NewListA = [[('I', 'PRON'), ('am', 'AUX'), ('new', 'ADJ'), ('at', 'ADP'), ('programming', 'NOUN'), ('.', 'PUNCT')], [('Leaves', 'NOUN'), ('are', 'AUX'), ('falling', 'VERB'), ('from', 'ADP'), ('tree', 'NOUN'), ('.', 'PUNCT')]]

df = pd.DataFrame({'POS':NewListA})
print(df)

Indepently of the size of NewListA, you could manage each list by managing the rows of df.

MrNobody33
  • 6,413
  • 7
  • 19
Red
  • 26,798
  • 7
  • 36
  • 58
  • thanks for the answer, but The size of list changes.

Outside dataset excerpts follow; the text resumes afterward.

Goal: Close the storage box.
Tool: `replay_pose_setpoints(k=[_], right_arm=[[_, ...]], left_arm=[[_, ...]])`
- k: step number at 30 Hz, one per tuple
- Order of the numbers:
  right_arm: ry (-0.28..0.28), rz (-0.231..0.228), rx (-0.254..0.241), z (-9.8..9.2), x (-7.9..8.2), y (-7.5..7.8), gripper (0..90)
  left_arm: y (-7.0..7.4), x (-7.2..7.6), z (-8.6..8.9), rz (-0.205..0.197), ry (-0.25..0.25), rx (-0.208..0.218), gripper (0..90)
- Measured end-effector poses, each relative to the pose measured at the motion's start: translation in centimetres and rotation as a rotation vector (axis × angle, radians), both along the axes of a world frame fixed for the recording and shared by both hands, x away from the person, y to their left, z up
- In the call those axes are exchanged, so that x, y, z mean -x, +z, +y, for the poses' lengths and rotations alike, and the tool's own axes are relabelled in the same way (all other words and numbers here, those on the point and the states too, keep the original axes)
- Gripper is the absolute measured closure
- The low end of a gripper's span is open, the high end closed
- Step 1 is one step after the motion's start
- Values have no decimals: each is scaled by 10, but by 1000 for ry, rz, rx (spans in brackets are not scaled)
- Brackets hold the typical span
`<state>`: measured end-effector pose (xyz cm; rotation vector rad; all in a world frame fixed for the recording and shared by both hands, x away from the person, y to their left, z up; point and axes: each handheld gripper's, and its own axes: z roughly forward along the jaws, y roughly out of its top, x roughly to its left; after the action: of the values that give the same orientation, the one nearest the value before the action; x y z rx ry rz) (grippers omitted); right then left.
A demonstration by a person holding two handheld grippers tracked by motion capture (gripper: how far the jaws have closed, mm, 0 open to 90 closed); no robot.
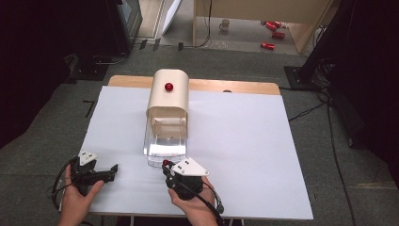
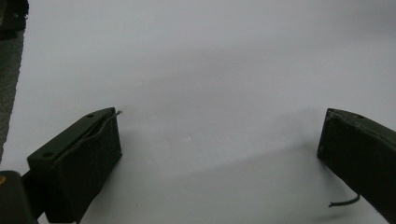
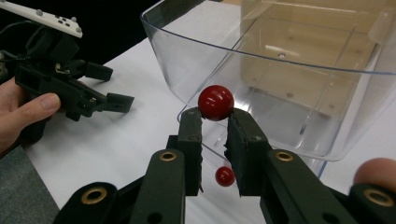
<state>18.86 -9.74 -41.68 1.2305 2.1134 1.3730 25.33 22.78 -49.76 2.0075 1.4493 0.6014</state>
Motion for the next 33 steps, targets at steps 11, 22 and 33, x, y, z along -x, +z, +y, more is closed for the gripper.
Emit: replay_pose_setpoints(k=[11, 22, 33], right_arm=[[-13, -4, 5, 0, -21, 6, 771], [-26, -13, 10, 2, -40, 8, 772], [-41, -12, 3, 2, -60, 8, 772]], left_arm=[[0, 0, 0, 0, 0, 0, 0], [0, 0, 0, 0, 0, 0, 0], [0, 0, 0, 1, -1, -1, 0]])
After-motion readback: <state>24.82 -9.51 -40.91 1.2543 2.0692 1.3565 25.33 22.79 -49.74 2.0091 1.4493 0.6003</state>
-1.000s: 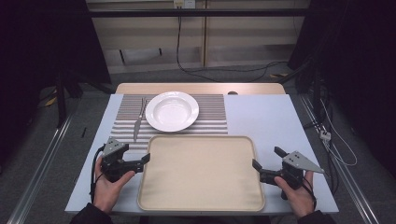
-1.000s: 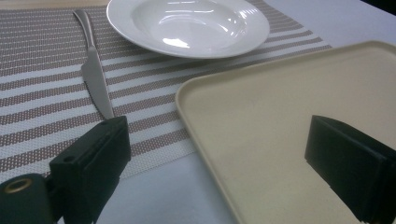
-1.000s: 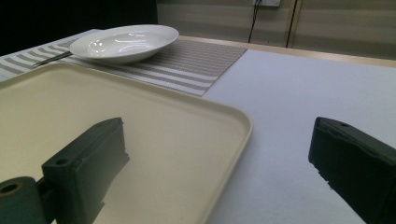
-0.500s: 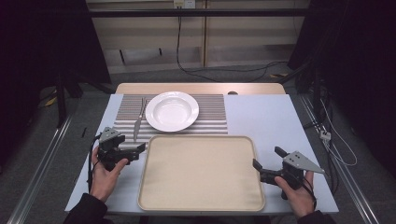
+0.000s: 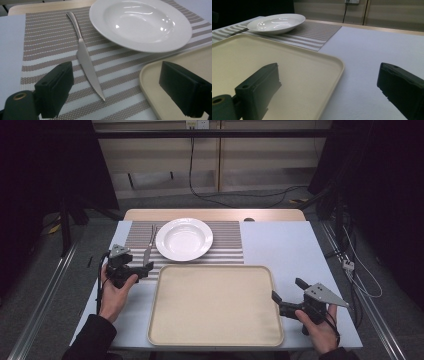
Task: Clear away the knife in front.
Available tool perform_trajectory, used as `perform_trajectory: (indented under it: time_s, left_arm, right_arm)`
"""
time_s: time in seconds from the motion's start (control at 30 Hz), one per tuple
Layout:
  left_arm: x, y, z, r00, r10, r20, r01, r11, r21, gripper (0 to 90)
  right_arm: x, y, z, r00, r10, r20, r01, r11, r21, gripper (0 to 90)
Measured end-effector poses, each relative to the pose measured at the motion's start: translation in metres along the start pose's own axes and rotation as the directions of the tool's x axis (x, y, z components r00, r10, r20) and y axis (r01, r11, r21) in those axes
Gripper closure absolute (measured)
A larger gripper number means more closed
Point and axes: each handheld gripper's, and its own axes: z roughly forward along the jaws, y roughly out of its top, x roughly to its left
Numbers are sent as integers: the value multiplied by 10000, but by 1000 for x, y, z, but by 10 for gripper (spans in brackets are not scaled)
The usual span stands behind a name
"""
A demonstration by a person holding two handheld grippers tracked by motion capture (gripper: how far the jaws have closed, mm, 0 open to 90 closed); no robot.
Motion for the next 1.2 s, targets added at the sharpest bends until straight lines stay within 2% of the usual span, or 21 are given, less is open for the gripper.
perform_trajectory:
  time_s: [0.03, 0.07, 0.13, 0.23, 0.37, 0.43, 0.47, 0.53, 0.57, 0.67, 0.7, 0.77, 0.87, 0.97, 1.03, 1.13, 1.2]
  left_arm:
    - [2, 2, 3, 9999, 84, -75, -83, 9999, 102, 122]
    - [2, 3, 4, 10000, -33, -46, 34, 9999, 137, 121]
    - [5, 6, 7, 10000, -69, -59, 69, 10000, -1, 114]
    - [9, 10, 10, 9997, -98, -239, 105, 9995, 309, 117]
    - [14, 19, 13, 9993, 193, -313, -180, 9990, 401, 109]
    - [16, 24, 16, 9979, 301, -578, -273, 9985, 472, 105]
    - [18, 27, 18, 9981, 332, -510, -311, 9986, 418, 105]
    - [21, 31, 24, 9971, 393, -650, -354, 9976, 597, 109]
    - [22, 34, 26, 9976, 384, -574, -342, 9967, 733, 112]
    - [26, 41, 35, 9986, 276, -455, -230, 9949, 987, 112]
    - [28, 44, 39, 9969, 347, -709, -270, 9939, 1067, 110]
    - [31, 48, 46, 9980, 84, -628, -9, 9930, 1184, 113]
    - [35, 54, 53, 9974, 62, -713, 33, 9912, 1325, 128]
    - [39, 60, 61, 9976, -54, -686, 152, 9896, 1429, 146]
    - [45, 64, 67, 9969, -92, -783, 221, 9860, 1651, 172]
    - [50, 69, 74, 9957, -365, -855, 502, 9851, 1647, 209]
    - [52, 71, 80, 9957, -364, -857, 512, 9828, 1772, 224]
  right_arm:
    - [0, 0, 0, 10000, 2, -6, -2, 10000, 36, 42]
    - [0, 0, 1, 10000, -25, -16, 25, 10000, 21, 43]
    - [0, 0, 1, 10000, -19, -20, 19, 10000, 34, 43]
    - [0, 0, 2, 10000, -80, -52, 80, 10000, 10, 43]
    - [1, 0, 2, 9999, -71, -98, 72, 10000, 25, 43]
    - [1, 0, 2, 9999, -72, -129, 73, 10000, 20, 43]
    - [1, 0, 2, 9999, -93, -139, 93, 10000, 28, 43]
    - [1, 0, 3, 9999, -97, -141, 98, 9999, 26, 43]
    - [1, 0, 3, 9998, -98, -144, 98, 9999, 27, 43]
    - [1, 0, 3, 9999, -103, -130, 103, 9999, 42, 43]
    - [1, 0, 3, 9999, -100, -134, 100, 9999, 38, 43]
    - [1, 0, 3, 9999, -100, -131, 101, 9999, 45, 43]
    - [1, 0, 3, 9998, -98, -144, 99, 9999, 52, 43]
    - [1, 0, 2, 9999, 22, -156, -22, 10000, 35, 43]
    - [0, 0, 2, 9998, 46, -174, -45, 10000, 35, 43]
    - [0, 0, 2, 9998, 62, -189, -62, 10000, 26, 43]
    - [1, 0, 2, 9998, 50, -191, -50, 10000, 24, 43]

Like now i have two list, but this can change and i dont want to write as: lst1, lst2, ... – Bilgin Jun 29 '20 at 18:39
0

You are working with a 2-d array(NewListA),


Use NewListA[0] to get:

[('I', 'PRON'), ('am', 'AUX'), ('new', 'ADJ'), ('at', 'ADP'), ('programming', 'NOUN'), ('.', 'PUNCT')]

Use NewListA[1] to get:

[('Leaves', 'NOUN'), ('are', 'AUX'), ('falling', 'VERB'), ('from', 'ADP'), ('tree', 'NOUN'), ('.', 'PUNCT')]
Red
  • 26,798
  • 7
  • 36
  • 58
Ahmed
  • 74
  • 4
  • Thanks for the answer, but my input size changes. Do you have any other suggestions to store elements or get rid of outmost bracket? – Bilgin Jun 29 '20 at 18:32
0

If you remove the outermost bracket from NewListA, the result will be an implicit tuple, which should behave identically to a list in your code.

Example

[list1, list2, list3] is a list containing three lists.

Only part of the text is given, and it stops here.